Porém, o Evangelho de Lucas não nos deixa marinar neste olhar para a cruz. Quer que vejamos o outro lado. Depois de nos mostrar a oração de Jesus ao Pai a rogar que lhes perdoe, porque não sabem o que fazem (cf Lc 23,34) e antes de evidenciar a oração de entrega ao Pai, “Pai, nas Tuas mãos entrego o meu espírito” (Lc 23,46), e antes de nos dar da reação de fé do centurião, Verdadeiramente, este homem era justo!” (Lc 23,47), explicita a cena nuclear do espetáculo da cruz. O malfeitor arrependido repreendeu o outro, assumindo que os dois estavam a pagar pelos crimes que praticaram, mas que este é inocente, nada fez de mal. E, não satisfeito com a repreensão ao outro, passa à súplica: “Jesus, lembra-te de mim quando estiveres ao teu Reino”. E o Senhor, porque o seu Reino não ocupa espaço como os reinos mundanos nem tem, como eles, limites no tempo, garantiu: “Em verdade te digo: hoje estarás comigo no Paraíso”. 

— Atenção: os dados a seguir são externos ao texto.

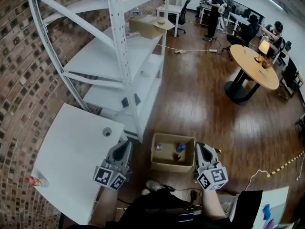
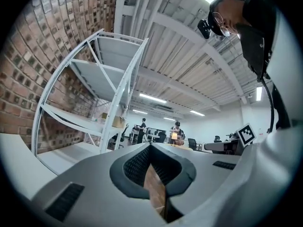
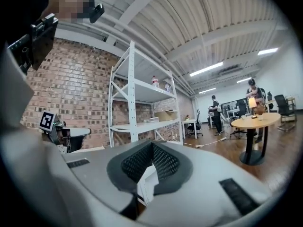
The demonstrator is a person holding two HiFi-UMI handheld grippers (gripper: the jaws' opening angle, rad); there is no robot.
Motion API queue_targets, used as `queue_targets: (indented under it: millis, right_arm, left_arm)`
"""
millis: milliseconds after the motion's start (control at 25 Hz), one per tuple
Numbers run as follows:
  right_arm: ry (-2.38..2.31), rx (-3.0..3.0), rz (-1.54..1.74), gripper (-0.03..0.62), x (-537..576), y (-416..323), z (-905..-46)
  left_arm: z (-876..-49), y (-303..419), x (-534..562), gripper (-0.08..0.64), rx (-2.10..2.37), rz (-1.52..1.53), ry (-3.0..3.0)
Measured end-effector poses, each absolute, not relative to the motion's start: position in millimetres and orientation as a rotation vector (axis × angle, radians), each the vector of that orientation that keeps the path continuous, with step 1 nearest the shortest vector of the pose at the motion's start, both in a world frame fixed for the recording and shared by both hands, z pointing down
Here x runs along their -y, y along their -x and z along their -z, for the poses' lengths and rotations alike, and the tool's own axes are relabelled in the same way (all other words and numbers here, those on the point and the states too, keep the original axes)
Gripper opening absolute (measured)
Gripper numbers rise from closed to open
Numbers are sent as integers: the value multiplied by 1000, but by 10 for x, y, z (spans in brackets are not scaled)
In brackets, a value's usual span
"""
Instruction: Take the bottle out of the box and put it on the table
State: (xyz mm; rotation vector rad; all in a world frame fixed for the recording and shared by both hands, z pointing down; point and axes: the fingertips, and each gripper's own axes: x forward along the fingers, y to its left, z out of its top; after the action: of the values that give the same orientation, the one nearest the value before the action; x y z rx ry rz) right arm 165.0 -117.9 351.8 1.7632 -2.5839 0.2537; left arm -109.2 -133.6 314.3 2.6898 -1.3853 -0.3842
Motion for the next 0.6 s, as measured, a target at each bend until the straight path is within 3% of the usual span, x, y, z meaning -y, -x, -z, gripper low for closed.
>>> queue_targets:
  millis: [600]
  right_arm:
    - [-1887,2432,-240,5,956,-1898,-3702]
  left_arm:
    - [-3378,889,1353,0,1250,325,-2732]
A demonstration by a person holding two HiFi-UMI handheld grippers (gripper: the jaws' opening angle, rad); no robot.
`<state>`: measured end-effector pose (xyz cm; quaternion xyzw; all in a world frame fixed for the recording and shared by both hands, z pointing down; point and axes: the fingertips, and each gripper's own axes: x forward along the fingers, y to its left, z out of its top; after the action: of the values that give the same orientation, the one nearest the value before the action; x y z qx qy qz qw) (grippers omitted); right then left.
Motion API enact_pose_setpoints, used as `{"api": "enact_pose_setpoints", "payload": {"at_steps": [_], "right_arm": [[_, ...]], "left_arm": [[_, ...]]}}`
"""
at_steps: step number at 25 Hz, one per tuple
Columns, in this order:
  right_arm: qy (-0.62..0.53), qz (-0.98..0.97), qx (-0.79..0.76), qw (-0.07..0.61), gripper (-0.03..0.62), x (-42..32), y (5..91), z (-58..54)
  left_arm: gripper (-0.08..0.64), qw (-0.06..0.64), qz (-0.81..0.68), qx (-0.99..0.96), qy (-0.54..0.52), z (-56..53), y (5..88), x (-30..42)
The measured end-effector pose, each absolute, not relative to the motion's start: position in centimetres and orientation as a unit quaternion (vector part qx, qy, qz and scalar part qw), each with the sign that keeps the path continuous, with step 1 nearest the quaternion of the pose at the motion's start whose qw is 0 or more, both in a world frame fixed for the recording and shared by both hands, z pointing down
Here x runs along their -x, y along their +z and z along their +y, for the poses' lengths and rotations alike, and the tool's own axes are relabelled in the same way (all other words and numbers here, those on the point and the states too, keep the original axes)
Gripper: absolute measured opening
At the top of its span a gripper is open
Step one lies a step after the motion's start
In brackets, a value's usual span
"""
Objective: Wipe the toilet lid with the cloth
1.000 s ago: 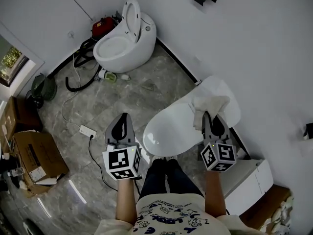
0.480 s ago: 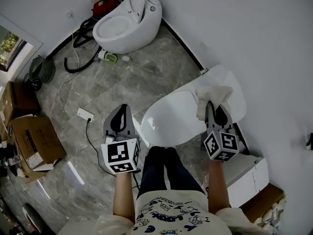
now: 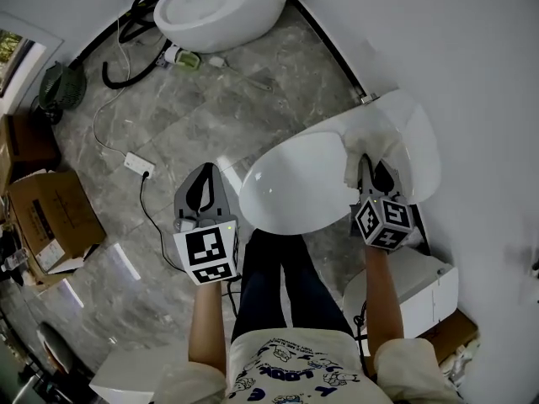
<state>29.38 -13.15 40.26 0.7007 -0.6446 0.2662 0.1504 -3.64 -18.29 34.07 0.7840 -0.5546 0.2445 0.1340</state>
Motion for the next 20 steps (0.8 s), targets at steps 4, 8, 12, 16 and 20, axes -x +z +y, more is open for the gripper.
{"api": "enact_pose_setpoints", "payload": {"at_steps": [4,8,12,16,20], "right_arm": [[0.277,-0.640,-0.693,0.181,0.092,-30.2,46.0,-14.6],[0.283,-0.634,-0.688,0.212,0.092,-31.0,51.7,-15.6],[0.291,-0.629,-0.681,0.235,0.092,-31.7,57.0,-16.2],[0.323,-0.606,-0.690,0.229,0.092,-32.8,61.4,-16.6],[0.353,-0.585,-0.697,0.217,0.092,-33.8,65.0,-17.3]], "left_arm": [[0.009,0.121,-0.556,-0.778,0.265,-19.2,37.3,3.7],[0.008,0.125,-0.554,-0.776,0.275,-19.6,40.6,4.0],[0.009,0.132,-0.551,-0.775,0.281,-19.5,43.6,4.0],[0.009,0.139,-0.545,-0.776,0.285,-18.9,46.6,3.8],[0.009,0.149,-0.545,-0.773,0.288,-18.5,49.4,3.7]]}}
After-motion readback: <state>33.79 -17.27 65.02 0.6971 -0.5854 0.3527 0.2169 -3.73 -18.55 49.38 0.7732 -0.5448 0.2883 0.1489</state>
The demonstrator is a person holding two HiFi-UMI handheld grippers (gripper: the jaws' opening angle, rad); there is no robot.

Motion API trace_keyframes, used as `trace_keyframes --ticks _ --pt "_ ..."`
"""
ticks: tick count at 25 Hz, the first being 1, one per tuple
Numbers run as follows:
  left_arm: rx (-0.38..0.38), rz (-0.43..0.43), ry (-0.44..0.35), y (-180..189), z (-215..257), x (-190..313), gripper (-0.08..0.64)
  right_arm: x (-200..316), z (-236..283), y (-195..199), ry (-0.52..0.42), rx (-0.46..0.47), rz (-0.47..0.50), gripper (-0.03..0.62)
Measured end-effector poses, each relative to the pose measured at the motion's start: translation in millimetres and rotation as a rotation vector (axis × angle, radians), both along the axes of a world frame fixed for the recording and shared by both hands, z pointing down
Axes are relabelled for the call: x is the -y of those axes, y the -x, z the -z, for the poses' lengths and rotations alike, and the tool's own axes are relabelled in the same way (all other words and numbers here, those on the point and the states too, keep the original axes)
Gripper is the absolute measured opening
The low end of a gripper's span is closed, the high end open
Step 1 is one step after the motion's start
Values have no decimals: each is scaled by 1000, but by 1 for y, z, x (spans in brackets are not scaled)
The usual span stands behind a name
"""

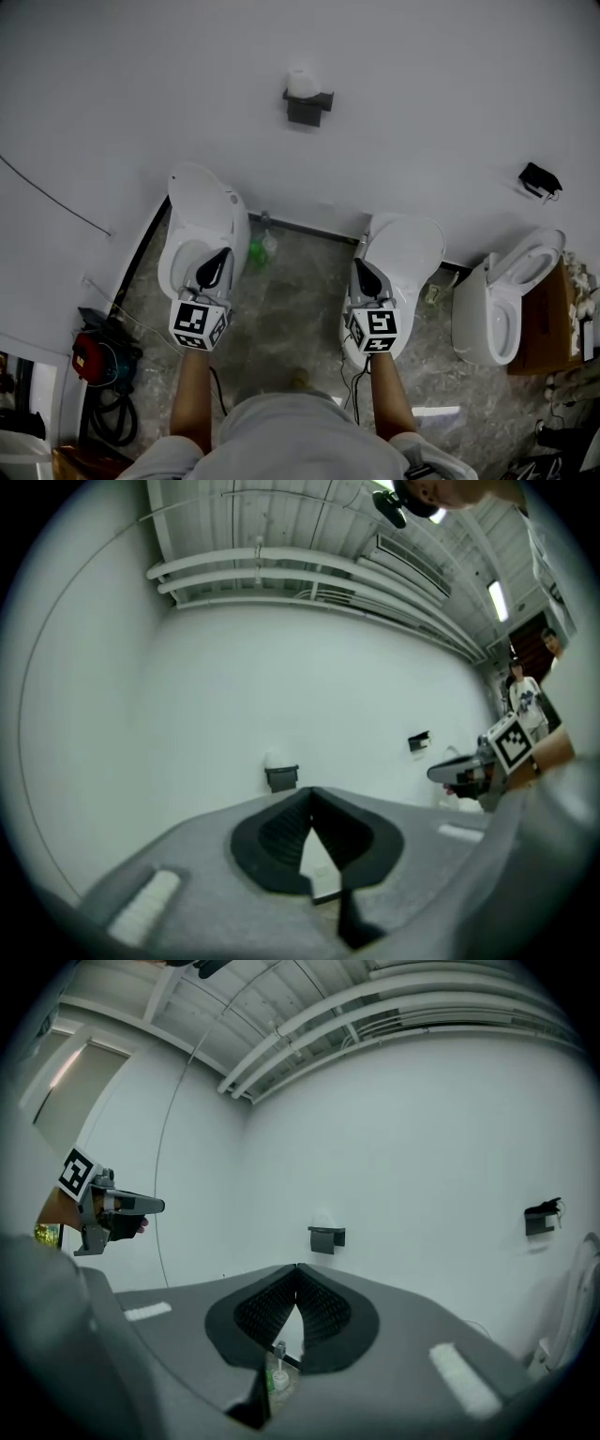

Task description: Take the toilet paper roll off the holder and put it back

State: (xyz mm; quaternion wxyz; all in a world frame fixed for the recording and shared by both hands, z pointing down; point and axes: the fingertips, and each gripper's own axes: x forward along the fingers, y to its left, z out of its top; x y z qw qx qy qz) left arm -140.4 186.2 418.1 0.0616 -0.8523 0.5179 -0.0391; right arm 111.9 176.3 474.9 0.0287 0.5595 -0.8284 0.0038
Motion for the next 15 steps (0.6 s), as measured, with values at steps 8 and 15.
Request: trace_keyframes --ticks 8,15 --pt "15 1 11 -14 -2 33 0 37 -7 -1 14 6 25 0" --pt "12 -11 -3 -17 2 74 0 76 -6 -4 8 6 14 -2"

Que vemos, pois, na cruz, que nos diz a cruz? Disse hoje, dia 24, na homilia da Missa em Nagasáqui, o Papa Francisco:  
No último domingo do Ano Litúrgico, unimos as nossas vozes à do malfeitor que, crucificado com Jesus, O reconheceu e proclamou rei. Lá, no momento menos triunfal e glorioso, no meio dos gritos de zombaria e humilhação, aquele delinquente foi capaz de levantar a voz e fazer a sua profissão de fé. (…) Por um instante, o passado tortuoso do ladrão parece ganhar um novo significado: acompanhar de perto o suplício do Senhor; e este instante limita-se a corroborar a vida do Senhor: oferecer sempre e por toda a parte a salvação.”.
Assim, o Calvário, “perante a morte do inocente, transforma-se, graças à atitude do bom ladrão, numa palavra de esperança para toda a humanidade”. É o local do arrependimento e do perdão, que tem de ser transferido para as nossas vidas. E a cruz é o trono da redenção, que tem de se instalar no nosso coração de pessoas e no centro nevrálgico da comunidade eclesial, para atrair todos ao coração de Cristo, de modo que, por Ele, subam até ao Pai. Por isso, o convite da cruz é a que todos olhem para Aquele que trespassaram e, até que Ele volte, anunciemos a sua morte e proclamemos a sua ressurreição. E, nesta linha, estão os mártires e confessores de antanho como os mártires e confessores da fé, de hoje, que são muitíssimos, embora poucos os notem.